Task
Please repeat the entire listing verbatim and keep the pictures out.
....
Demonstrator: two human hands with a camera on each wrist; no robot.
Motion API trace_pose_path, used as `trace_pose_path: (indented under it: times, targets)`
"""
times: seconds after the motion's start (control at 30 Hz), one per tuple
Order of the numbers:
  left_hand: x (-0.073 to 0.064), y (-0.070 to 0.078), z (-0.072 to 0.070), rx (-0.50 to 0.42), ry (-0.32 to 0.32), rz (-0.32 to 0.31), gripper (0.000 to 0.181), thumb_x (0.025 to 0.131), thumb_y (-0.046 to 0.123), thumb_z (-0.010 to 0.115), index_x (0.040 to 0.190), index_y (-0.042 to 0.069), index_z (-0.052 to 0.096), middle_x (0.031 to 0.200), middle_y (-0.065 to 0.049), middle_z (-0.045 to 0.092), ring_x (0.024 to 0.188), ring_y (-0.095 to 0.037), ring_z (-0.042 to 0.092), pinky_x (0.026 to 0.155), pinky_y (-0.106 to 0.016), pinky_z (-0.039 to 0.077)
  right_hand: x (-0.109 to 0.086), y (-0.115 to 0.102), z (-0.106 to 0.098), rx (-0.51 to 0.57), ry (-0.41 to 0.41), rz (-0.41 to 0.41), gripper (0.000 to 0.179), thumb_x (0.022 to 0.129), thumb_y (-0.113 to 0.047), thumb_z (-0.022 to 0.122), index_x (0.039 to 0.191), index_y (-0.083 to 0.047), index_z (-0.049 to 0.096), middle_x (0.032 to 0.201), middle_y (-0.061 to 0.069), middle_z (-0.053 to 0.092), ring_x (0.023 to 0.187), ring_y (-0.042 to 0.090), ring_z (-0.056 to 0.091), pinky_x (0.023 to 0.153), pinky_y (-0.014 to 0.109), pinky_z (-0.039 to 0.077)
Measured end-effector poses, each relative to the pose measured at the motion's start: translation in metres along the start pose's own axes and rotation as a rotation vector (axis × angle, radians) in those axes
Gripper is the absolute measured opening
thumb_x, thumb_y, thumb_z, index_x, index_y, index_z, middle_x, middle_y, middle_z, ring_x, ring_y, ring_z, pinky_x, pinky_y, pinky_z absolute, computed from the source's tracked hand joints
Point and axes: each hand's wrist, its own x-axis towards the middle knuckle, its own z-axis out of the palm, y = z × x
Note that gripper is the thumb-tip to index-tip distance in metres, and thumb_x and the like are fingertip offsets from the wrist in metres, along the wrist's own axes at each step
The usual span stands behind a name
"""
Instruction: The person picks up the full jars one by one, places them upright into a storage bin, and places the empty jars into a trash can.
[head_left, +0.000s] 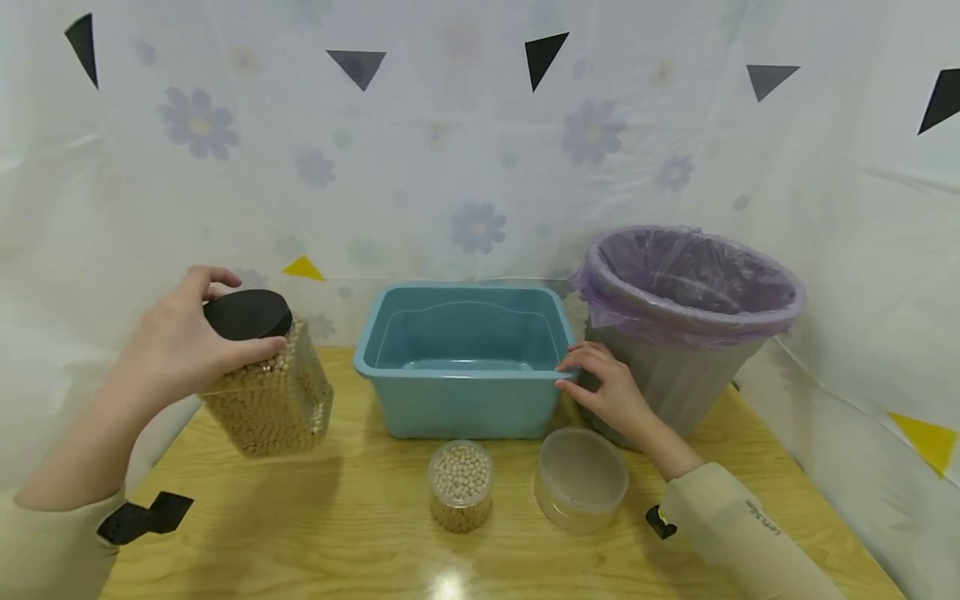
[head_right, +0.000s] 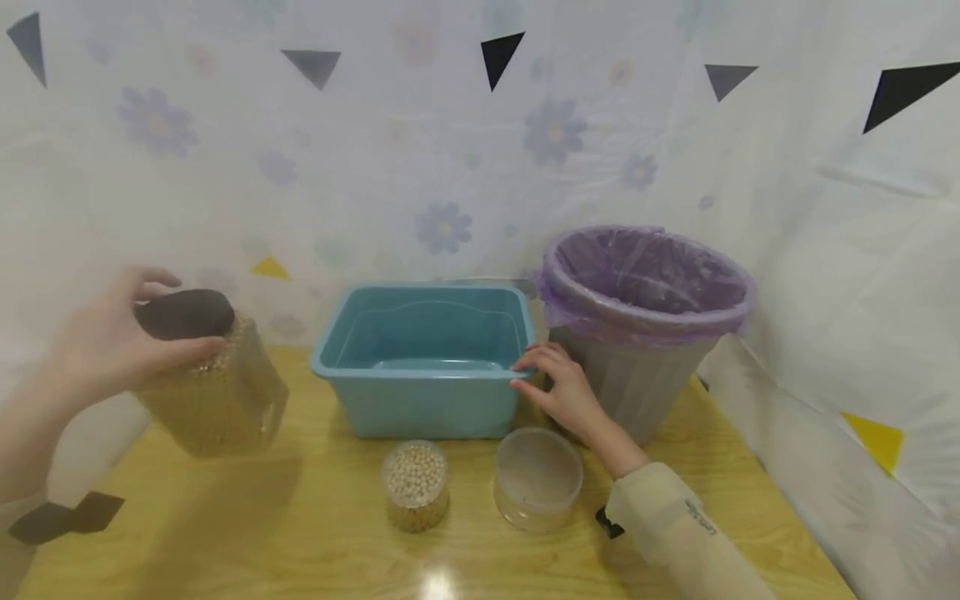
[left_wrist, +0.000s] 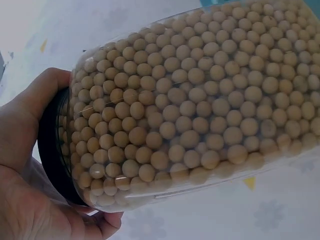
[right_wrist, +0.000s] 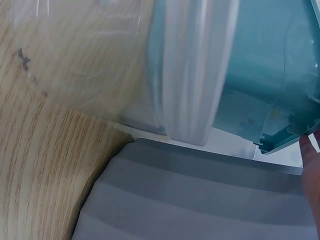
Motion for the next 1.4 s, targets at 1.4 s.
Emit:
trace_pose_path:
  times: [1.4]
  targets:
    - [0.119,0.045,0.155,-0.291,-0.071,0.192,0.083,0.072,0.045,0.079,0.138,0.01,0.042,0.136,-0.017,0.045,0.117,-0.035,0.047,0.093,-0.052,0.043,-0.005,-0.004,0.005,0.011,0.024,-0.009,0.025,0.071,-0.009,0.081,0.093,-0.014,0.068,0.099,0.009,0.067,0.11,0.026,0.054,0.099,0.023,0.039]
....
Written response
Demonstrator: two human hands with a camera on each wrist; no robot.
Motion API trace_pose_path, used as `trace_pose_path: (indented under it: times, targets)`
"""
times: seconds after the motion's start (control at 30 Hz), one per tuple
Order of the numbers:
  left_hand: x (-0.073 to 0.064), y (-0.070 to 0.078), z (-0.072 to 0.070), rx (-0.50 to 0.42), ry (-0.32 to 0.32), rz (-0.32 to 0.31), gripper (0.000 to 0.181), thumb_x (0.025 to 0.131), thumb_y (-0.046 to 0.123), thumb_z (-0.010 to 0.115), index_x (0.040 to 0.190), index_y (-0.042 to 0.069), index_z (-0.052 to 0.096), middle_x (0.031 to 0.200), middle_y (-0.065 to 0.049), middle_z (-0.045 to 0.092), ring_x (0.024 to 0.188), ring_y (-0.095 to 0.037), ring_z (-0.042 to 0.092), pinky_x (0.026 to 0.155), pinky_y (-0.106 to 0.016), pinky_z (-0.039 to 0.077)
  right_hand: x (-0.109 to 0.086), y (-0.115 to 0.102), z (-0.106 to 0.098), rx (-0.51 to 0.57), ry (-0.41 to 0.41), rz (-0.41 to 0.41), gripper (0.000 to 0.179), thumb_x (0.022 to 0.129), thumb_y (-0.113 to 0.047), thumb_z (-0.022 to 0.122), index_x (0.039 to 0.191), index_y (-0.083 to 0.047), index_z (-0.049 to 0.096), middle_x (0.032 to 0.201), middle_y (-0.061 to 0.069), middle_z (-0.053 to 0.092), ring_x (0.023 to 0.187), ring_y (-0.042 to 0.090), ring_z (-0.056 to 0.091), pinky_x (0.023 to 0.153), pinky_y (-0.014 to 0.109), pinky_z (-0.039 to 0.077)
Measured end-effector poses, each relative to the pose measured at the motion's start: translation in metres along the start pose's own axes and rotation as a rotation vector (axis × angle, radians) in those axes
Gripper is the absolute measured opening
thumb_x, thumb_y, thumb_z, index_x, index_y, index_z, middle_x, middle_y, middle_z, ring_x, ring_y, ring_z, pinky_x, pinky_y, pinky_z absolute, computed from the source's tracked hand joints
Point and axes: each hand's wrist, its own x-axis towards the middle knuckle, its own z-axis out of the palm, y = z × x
Note that gripper is the thumb-tip to index-tip distance in metres, and thumb_x and the like are fingertip offsets from the wrist in metres, along the wrist's own axes at each step
The usual span stands behind a name
"""
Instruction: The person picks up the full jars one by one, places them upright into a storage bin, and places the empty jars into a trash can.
[head_left, +0.000s] 
[head_right, +0.000s] 
[left_wrist, +0.000s] 
[right_wrist, +0.000s] 
Motion for the next 1.4 s, targets at 1.4 s.
Emit:
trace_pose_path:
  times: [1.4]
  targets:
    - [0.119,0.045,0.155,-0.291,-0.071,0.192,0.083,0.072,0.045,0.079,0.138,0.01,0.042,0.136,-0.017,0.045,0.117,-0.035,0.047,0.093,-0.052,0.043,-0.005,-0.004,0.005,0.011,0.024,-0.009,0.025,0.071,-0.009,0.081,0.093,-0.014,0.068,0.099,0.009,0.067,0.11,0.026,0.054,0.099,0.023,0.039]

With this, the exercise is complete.